[YOUR INSTRUCTIONS]
Retype each line of the data below exactly, beginning with the first and ending with the one that contains "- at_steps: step". Pictures do not belong in the copy.

Data records:
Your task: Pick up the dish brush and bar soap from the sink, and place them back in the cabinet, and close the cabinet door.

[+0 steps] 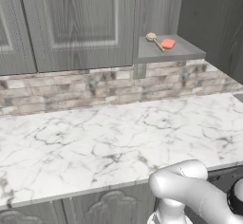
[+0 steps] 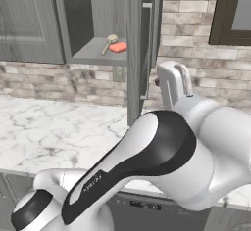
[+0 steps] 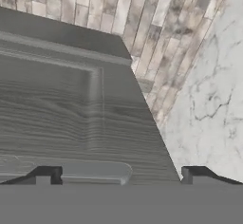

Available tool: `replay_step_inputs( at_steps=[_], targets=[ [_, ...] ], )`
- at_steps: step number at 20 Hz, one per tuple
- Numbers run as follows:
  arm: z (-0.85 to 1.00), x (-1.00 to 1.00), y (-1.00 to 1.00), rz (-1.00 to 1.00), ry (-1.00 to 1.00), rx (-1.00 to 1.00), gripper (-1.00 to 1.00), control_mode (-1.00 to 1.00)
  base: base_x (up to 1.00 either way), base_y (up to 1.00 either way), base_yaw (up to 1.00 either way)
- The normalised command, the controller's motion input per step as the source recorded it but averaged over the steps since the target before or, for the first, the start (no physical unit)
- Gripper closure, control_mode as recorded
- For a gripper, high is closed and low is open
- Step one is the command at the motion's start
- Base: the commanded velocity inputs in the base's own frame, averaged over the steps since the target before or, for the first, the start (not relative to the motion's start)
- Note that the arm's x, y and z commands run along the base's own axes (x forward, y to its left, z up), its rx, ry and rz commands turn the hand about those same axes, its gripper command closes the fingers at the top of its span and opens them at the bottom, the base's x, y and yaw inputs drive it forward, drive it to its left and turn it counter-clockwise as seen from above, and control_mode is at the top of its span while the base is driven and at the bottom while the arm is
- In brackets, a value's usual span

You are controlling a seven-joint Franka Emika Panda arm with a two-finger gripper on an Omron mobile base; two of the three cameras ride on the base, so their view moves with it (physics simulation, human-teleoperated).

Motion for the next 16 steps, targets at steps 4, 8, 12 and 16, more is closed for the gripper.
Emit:
replay_step_inputs(
  at_steps=[4, 8, 12, 16],
  targets=[
    [0.0, 0.41, -0.27, 0.1, 0.0, 0.2, -1.0, -1.0, 0.0, 0.0, 0.0],
    [0.0, 0.27, -0.18, 0.09, 0.02, 0.18, -1.0, -1.0, 0.0, 0.0, 0.0],
    [0.0, 0.21, 0.0, 0.06, 0.03, 0.1, -1.0, -1.0, 0.0, 0.0, 0.0],
    [0.0, 0.22, 0.05, 0.04, 0.02, 0.06, -1.0, -1.0, 0.0, 0.0, 0.0]
  ],
)
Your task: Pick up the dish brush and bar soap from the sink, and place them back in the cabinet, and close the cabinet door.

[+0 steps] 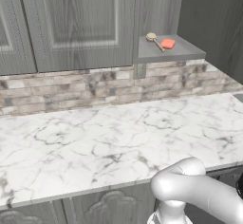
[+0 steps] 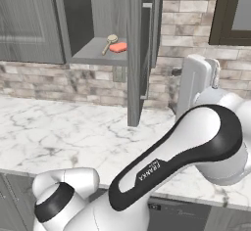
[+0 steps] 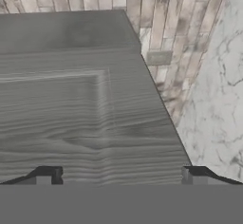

[ANSWER TO THIS TASK]
Your task: Pick up the dish brush and bar soap from the sink, and place them back in the cabinet, and close the cabinet door.

[+0 steps] 
[+0 steps] 
[+0 steps] 

Available tool: `replay_step_inputs( at_steps=[_], targets=[ [_, ...] ], )`
- at_steps: step number at 20 Hz, one per tuple

Work on this exercise has concluded.